Work order
Reproduce the listing below precisely, leaving every line intact.

■ ■ ■ ■ ■

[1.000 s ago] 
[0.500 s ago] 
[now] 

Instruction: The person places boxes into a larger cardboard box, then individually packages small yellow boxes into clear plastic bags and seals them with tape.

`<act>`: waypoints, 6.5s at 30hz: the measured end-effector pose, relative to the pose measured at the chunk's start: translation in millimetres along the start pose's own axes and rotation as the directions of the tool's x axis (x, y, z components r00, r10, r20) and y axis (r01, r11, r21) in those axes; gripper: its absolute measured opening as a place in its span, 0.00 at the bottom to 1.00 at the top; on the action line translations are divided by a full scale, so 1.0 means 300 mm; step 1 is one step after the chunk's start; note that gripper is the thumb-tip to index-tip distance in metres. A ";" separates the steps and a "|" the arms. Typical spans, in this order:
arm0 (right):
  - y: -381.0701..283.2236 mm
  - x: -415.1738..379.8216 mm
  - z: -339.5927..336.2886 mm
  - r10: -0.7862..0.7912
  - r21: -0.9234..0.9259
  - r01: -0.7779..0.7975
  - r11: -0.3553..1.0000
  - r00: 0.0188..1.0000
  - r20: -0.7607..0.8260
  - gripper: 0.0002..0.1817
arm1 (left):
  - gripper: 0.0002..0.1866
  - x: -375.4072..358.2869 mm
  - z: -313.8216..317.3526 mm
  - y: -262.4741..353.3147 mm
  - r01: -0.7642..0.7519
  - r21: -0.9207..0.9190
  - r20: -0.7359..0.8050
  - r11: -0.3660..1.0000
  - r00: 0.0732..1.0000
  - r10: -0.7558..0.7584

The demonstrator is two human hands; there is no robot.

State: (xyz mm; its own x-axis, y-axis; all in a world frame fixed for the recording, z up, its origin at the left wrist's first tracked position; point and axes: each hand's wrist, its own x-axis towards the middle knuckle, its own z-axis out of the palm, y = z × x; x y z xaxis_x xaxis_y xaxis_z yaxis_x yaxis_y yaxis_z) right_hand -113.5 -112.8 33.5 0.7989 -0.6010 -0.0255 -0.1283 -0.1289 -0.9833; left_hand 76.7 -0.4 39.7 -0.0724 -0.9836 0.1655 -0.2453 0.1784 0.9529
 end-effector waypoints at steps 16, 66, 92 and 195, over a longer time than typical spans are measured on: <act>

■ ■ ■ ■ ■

Exercise response
[1.000 s ago] 
[0.500 s ago] 
[now] 

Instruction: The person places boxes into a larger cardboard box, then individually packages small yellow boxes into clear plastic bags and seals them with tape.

`<act>`: waypoints, 6.5s at 30hz: the measured end-effector pose, relative to the pose measured at the chunk's start: translation in millimetres along the start pose's own axes and rotation as the directions of the tool's x axis (x, y, z components r00, r10, r20) and y axis (r01, r11, r21) in those axes; gripper: its absolute measured opening as a place in its span, 0.00 at the bottom to 1.00 at the top; on the action line translations are divided by a full scale, so 1.0 means 300 mm; step 1 is one step after the chunk's start; note that gripper is the thumb-tip to index-tip distance in metres. A ";" separates the steps and a "|" the arms. Typical spans, in this order:
arm0 (right):
  - y: -381.0701..283.2236 mm
  - x: -415.1738..379.8216 mm
  - z: -339.5927..336.2886 mm
  - r10: -0.7862..0.7912
  - r21: -0.9234..0.9259
  - r01: -0.7779..0.7975
  - r11: -0.3553..1.0000
  - r00: 0.0188..1.0000
  - r20: -0.7607..0.8260
  - gripper: 0.0002..0.1817
arm1 (left):
  - gripper: 0.0002..0.1866
  - x: -375.4072..358.2869 mm
  - z: -313.8216..317.3526 mm
  - y: -262.4741..353.3147 mm
  - r01: -0.7642..0.7519
  - r21: -0.9207..0.9190
  - r20: -0.7359..0.8050
  - r11: -0.3660..1.0000
  - r00: 0.0732..1.0000
  - r10: -0.7558..0.7584

The demonstrator is two human hands; there is no robot.

State: (xyz mm; its own x-axis, y-axis; all in a world frame fixed for the recording, z up, its origin at the left wrist's first tracked position; point and axes: each hand's wrist, its own x-axis towards the middle knuckle, its own z-axis out of the palm, y = z × x; x y z xaxis_x xaxis_y xaxis_z yaxis_x yaxis_y yaxis_z) right_hand -113.5 -112.8 33.5 0.7989 -0.6010 -0.0255 -0.1283 -0.1289 -0.9833; left_hand 76.7 -0.4 39.7 -0.0724 -0.9836 0.1655 -0.2453 0.1784 0.9529
 end-effector waypoints at steps 16, 66, 92 and 195, over a longer time than typical spans are measured on: <act>

No further output is needed for this exercise.